With the rebirth of the civil rights movement, Black entertainers faced a difficult decision: make a living by catering to the tastes of the majority white audience, most of whom weren’t thrilled with black activism, or musically/philosophically join the civil rights struggle and risk their livelihood.

Bob Dylan’s “Blowin’ In the Wind” surprised Cooke. How could a white person write such a moving song? Cooke began to use the song in his shows.

Change Is Gonna Come

His own change

And Cooke also decided to write his own.


By December 1963 he’d written “A Change is Gonna Come.” In February he performed it live on the Johnny Carson Show (no video available), but had not yet recorded it.
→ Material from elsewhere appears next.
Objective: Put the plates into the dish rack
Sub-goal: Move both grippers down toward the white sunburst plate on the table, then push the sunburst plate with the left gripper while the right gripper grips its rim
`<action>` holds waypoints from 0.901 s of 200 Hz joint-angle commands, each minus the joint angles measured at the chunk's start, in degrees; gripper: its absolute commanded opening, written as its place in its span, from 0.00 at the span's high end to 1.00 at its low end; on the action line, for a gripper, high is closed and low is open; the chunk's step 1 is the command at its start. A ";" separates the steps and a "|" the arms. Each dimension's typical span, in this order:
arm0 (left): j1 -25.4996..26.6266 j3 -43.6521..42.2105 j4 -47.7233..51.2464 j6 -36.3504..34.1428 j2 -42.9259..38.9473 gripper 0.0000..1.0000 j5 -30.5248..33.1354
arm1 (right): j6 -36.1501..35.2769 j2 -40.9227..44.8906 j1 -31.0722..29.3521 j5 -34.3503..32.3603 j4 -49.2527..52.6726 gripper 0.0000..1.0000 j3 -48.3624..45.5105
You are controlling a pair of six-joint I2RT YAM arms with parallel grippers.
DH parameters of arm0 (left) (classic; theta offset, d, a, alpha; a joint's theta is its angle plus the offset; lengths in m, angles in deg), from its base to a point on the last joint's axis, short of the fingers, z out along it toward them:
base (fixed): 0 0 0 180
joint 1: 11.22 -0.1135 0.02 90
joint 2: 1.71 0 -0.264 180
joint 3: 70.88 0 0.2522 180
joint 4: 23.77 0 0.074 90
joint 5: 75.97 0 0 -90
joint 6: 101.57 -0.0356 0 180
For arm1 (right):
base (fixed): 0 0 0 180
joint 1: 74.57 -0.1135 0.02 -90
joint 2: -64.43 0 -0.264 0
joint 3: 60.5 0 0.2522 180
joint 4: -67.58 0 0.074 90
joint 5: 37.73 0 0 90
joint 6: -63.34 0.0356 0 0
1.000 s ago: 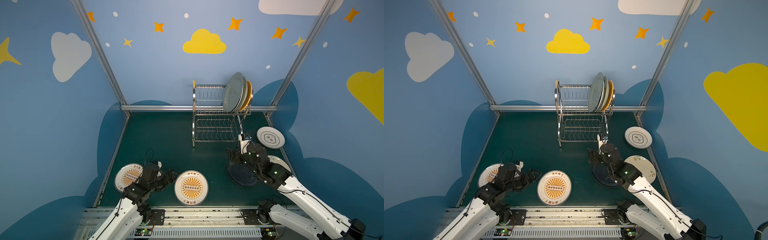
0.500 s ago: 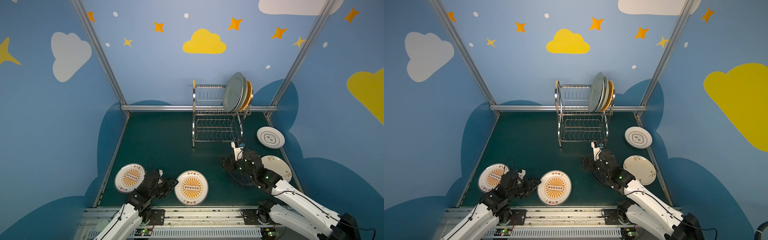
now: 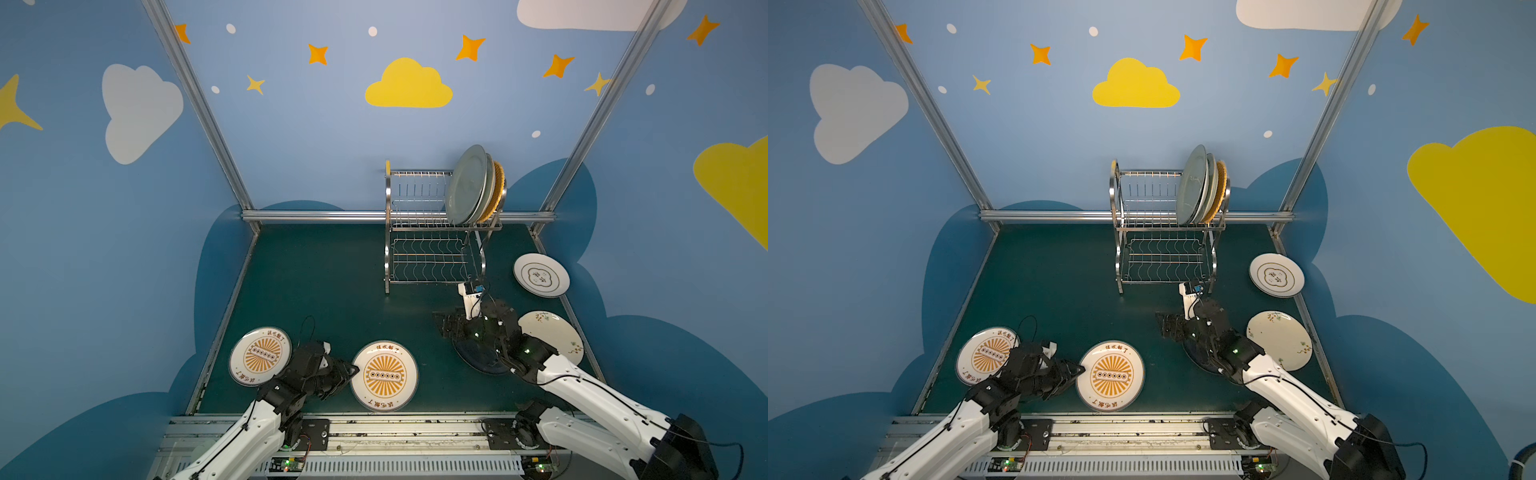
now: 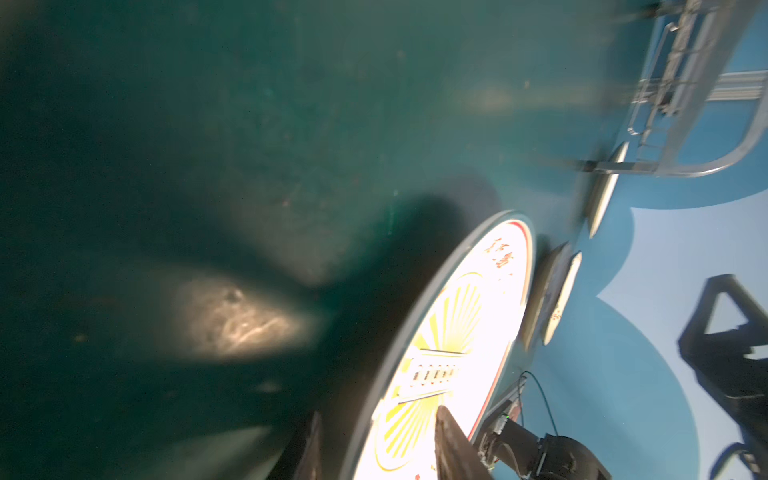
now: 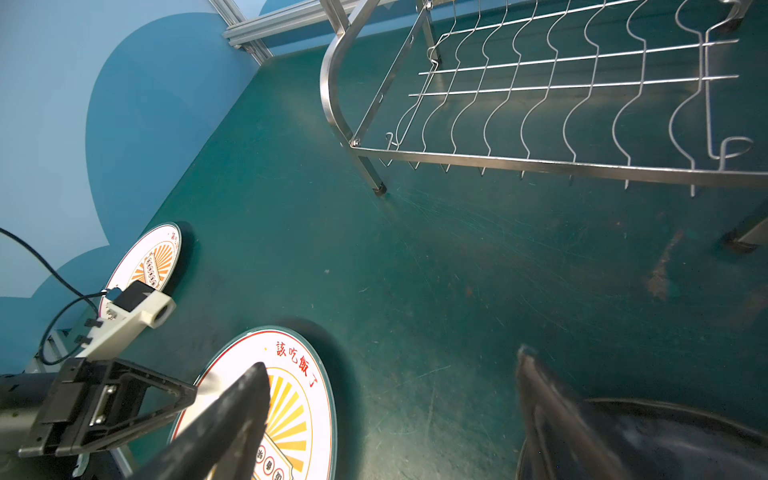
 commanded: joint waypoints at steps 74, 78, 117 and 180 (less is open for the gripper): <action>1.83 0.60 -2.90 -3.86 8.79 0.76 1.16 | 0.81 -1.44 -0.22 0.12 -0.65 0.10 0.35; 1.87 0.84 -3.08 -3.94 9.20 0.77 1.25 | 0.84 -1.48 -0.22 0.12 -0.68 0.10 0.36; 2.14 2.81 -7.68 -1.98 10.51 0.95 0.17 | 0.89 -1.36 -0.18 -0.47 0.11 0.10 0.66; 2.15 18.05 -12.39 1.73 17.30 0.96 -3.57 | 0.89 3.55 0.24 -4.92 4.75 0.10 2.01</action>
Two days after Cooke’s performance on the Tonight Show, the Beatles were on Ed Sullivan.

Change Is Gonna Come

RCA holds off

Cooke did not record “A Change is Gonna Come” until November 1964 and RCA did not release it until December.

Sadly, Cooke had died eleven days before on December 11, 1964. (NYT article)


Change Is Gonna Come


It became one of the civil rights movement’s anthems and dozens of artists have since covered the song.

In 2005, representatives of the music industry and press voted the song number 12 in Rolling Stone magazine’s 500 Greatest Songs of All Time.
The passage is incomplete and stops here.